Но едва успела прикрыть дверь, как в холл выбежала Карина. Она была растрепана, блузка разорвана на плече, под глазом лиловел синяк. В руках Карина держала чемодан.

– Все! – кричала она. – Все, кончилось мое терпение! Провались ты со своими деньгами, ничего мне не нужно!

– Стой, сука! – раздался рык Глеба.

Он выскочил из квартиры и одним скачком догнал свою жену. Вид у него был такой страшный, что Людмила едва подавила желание запереться на все замки и спрятаться в дальней комнате. Лицо брата было перекошено, как будто его сковало судорогой, по щекам струился пот и стекал на шею за воротник рубашки. Сама рубашка была расстегнута, пуговицы оторваны, последняя свисала на нитке.

– Не уйдешь… – хрипел Глеб, схватив Карину за плечо, – куда это ты собралась…

Карина извернулась, чтобы вырваться, и Людмила увидела глаза брата. Они полны были неизмеримой, нечеловеческой ненависти. Такой же ненависти, какую она видела сегодня в глазах его матери. Как это говорил врач? Болезнь передается по наследству, но женский вариант – большая редкость, у Валентины в роду все мужчины страдали этим заболеванием. Она – исключение, а это значит… Это значит, что Глеб тоже подвержен… Доктор сказал: болезнь проявляется после тридцати… Глеб старше ее на двенадцать лет, ему сейчас тридцать восемь. Неужели он тоже может впасть в дикую ярость? Он, конечно, неприятный человек, грубый, резкий, эгоист, ни у кого не вызывает теплых чувств, ни одна жена с ним не ужилась, но чтобы убить кого-то…

Карина между тем, оставив попытки вырваться, поцарапала мужу щеку до крови.

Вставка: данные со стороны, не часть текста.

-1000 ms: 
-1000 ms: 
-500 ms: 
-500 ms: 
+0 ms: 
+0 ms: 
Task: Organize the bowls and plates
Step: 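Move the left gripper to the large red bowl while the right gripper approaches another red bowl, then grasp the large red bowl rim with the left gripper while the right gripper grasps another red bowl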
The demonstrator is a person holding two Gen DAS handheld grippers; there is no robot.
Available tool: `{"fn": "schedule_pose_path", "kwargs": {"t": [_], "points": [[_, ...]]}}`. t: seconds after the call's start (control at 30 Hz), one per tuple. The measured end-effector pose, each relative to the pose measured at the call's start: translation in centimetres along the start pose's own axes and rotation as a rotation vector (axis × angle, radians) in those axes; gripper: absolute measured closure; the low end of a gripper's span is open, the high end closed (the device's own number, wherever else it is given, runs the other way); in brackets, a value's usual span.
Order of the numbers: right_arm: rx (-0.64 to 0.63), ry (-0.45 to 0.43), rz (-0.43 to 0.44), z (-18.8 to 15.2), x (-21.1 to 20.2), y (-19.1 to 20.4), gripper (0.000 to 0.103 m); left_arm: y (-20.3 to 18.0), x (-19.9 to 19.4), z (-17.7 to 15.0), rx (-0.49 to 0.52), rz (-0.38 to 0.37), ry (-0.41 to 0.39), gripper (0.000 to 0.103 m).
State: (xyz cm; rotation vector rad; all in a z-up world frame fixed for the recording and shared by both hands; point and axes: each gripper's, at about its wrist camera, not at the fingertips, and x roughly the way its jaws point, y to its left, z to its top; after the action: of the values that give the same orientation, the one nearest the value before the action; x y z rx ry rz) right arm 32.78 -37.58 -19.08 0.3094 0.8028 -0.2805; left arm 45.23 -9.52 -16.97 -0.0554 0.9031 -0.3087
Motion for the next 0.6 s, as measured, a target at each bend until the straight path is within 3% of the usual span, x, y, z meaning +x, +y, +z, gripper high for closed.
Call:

– С-сука! – в который раз выдохнул Глеб и схватил ее за горло.

Она пнула его ногой по коленке, но не сильно, он только усмехнулся сквозь зубы и сжал ее шею крепче. Он сжимал и сжимал, так что Людмила похолодела, сообразив, что сейчас Глеб свою жену просто задушит. Его лицо было так страшно, что она не сомневалась: если она появится сейчас в холле, ей тоже несдобровать. Звать на помощь? Никто не услышит! Звонить в полицию? Когда они еще приедут, да и охрана в дом никого не пустит. Людмила метнулась в кухню в поисках хоть какого-нибудь оружия, взяла там нож и подбежала к двери.